- [WHAT YOU WILL DO]: Exactly the lines from the one with "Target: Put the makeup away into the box" through the final line of the listing below should appear in the answer, and no others.
[DATA BLOCK — start]
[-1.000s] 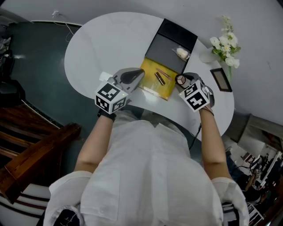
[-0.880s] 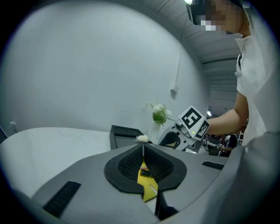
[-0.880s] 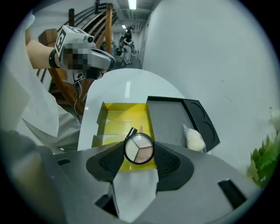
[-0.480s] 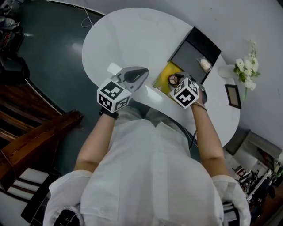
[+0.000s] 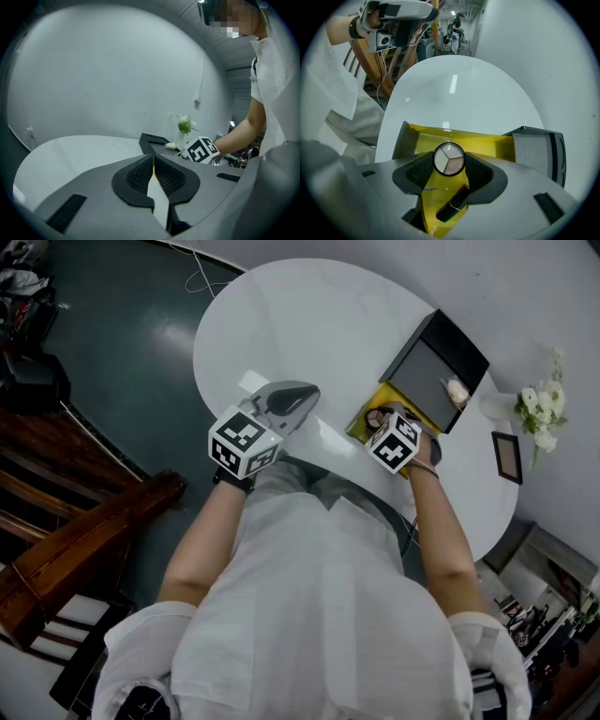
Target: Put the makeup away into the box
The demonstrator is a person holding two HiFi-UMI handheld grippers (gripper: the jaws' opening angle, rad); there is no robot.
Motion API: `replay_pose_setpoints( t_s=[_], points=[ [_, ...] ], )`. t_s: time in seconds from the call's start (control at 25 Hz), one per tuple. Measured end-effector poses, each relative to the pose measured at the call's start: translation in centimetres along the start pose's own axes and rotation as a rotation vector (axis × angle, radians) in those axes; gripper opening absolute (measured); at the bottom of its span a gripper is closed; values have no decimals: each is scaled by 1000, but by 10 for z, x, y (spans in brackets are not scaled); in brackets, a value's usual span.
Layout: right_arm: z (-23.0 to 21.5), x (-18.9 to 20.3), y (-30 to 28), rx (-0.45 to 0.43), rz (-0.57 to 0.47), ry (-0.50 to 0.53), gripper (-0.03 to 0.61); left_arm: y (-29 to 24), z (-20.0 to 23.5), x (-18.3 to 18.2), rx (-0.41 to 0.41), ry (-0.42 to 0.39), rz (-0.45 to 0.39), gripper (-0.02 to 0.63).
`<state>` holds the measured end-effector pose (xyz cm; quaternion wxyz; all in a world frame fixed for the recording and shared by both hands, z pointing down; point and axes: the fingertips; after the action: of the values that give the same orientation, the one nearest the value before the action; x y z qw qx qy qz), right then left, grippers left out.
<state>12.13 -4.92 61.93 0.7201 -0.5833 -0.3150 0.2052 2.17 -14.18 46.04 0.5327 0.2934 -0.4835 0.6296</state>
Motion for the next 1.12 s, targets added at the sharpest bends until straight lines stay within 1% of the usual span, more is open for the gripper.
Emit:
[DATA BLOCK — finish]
- [WRITTEN REPLY]:
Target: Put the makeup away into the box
The demonstrator is a person holding two HiFi-UMI handheld grippers (gripper: the jaws' opening angle, rad); there is no robot.
Motion API: `replay_pose_setpoints( t_s=[_], points=[ [_, ...] ], )`. t_s: time in seconds from the call's start (control at 25 Hz), one per tuple. Measured end-effector poses, each relative to the pose measured at the call's start: translation in centimetres along the start pose's own axes and rotation as a rotation vector (axis × angle, radians) in those axes; gripper opening absolute (measured); at the bottom of its span a gripper is closed; values have no decimals: each is scaled by 1000, but by 10 for z, x, y (spans in brackets are not scaled); in brackets, a value's usual span.
Layout: right_arm: z (-23.0 to 21.5), x (-18.9 to 20.3), y (-30 to 28), rx (-0.45 to 0.43), rz (-0.57 to 0.47), ry (-0.50 to 0.53), gripper (-0.03 to 0.61); left_arm: y (-29 to 24), z (-20.0 to 23.5), x (-18.3 to 18.2), rx (-0.41 to 0.41), ry (-0.42 to 0.39), rz (-0.45 to 0.39), gripper (-0.02 to 0.63).
`<state>` holds the measured end-effector pose (xyz cm; quaternion wxyz; all in a world frame fixed for the recording and shared by both hands, z pointing down; point and axes: the fingertips; after the action: of the values that give the same orientation, the one nearest the value before the action; x y z qw qx qy qz), right then left, grippers left out.
<state>12.13 -4.92 61.93 0.7201 -0.5833 -0.3150 0.2052 2.17 -14.18 46.04 0.5327 0.2934 -0.4835 0.6296</state>
Motion for the next 1.12 s, targets added at the sharpest bends until straight lines stay within 1% of the usual span, more is open for the gripper.
Emit:

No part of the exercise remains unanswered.